Less than an hour later, my GPS ticked past the 80-mile mark, but we were clearly still in the middle of nowhere. HB seemed a bit defeated, and Ben clearly so. They decided to drop out at whatever town came along next. I asked HB whether they would be able to navigate from there. He thought so and returned my battery pack. I wished them good luck and took off at a swift pace. It was 07:00, I was 70 miles from the finish, and had to be there by 14:00. We had only managed an average of 8.5mph since Checkpoint Beta. The math was not encouraging.

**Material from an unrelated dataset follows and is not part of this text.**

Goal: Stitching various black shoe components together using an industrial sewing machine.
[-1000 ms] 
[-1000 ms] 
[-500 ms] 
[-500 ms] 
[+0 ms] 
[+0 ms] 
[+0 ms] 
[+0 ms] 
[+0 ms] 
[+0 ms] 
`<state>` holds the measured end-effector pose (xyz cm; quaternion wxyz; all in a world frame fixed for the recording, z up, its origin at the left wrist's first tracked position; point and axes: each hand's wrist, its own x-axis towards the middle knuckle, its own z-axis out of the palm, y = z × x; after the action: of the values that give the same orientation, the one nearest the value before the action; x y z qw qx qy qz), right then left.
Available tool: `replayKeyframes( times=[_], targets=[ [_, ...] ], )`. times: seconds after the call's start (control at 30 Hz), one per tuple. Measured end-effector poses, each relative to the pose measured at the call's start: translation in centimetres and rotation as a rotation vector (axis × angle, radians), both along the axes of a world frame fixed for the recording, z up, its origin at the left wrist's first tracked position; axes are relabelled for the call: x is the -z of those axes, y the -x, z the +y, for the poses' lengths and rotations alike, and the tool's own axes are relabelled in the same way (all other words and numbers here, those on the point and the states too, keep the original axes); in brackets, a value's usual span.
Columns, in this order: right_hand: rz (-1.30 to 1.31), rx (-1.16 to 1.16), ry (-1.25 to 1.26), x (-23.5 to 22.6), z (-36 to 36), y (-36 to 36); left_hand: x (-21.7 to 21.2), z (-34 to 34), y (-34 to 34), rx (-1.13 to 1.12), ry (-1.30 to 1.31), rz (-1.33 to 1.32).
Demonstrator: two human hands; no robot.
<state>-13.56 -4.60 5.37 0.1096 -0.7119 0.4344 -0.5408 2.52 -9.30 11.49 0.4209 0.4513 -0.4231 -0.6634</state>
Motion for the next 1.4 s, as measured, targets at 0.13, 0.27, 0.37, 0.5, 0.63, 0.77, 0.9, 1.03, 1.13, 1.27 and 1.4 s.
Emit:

It's remarkable what daylight can do for the spirit. I looked over at the shadow of my spoke cards making its brisk pinwheel mark on the gravel and was pleased to have picked up the pace. Unfortunately, I felt like crap. The caffeine that had kept me awake during the night was wearing off, and I was more than ready for a cup of coffee. What had been gas was turning into an urgent need to poop, but doing so in the field without a means to wash my hands and still having to eat was not an attractive prospect. My body was tired and beginning to get pretty sore. Desperation was setting in, and I remember passing a farm, yelling at myself,
"You. Are. Not. Giving. Up!"
Loudly. Not in a joking manner. I was also really beginning to question my motives for doing this thing in the first place. Why was I here? For a notch in my quiver? To prove something? If so, what? And to whom? Was I being tough or just irretrievably stubborn? What does it prove to face fear in a situation that you've created yourself?

It also occurred to me, that finish or not, I had come and had the Trans Iowa experience, and resolved I would never do it again. There are, after all, lots of things to do in life, and this particular thing was a big, risky time commitment. The weather could not have been more favorable. What would be the point? Never again. No way in hell.

The miles ticked slowly away under a cloudless blue sky.

Finally, around mile 92, a water tower appeared over the crest of a hill, proclaiming "BROOKLYN" in plain block letters. I navigated carefully through town and found a Casey's General occupying a building that had originally been built likely for Texaco or Mobil. I leaned the bike against the wall right next to a couple of half-full gallons of water left by other racers. I went inside and used the restroom to unload some solid waste and reapply chamois cream; I washed up a bit, and then did some shopping. I took a liter of water (after debating whether to get two), a cup of coffee and a breakfast biscuit out of the warmer up to the counter. A little punch-drunk and smelling like a farm animal, I chatted with the clerks. Having seen a number of other races by then, they seemed more amused than bemused.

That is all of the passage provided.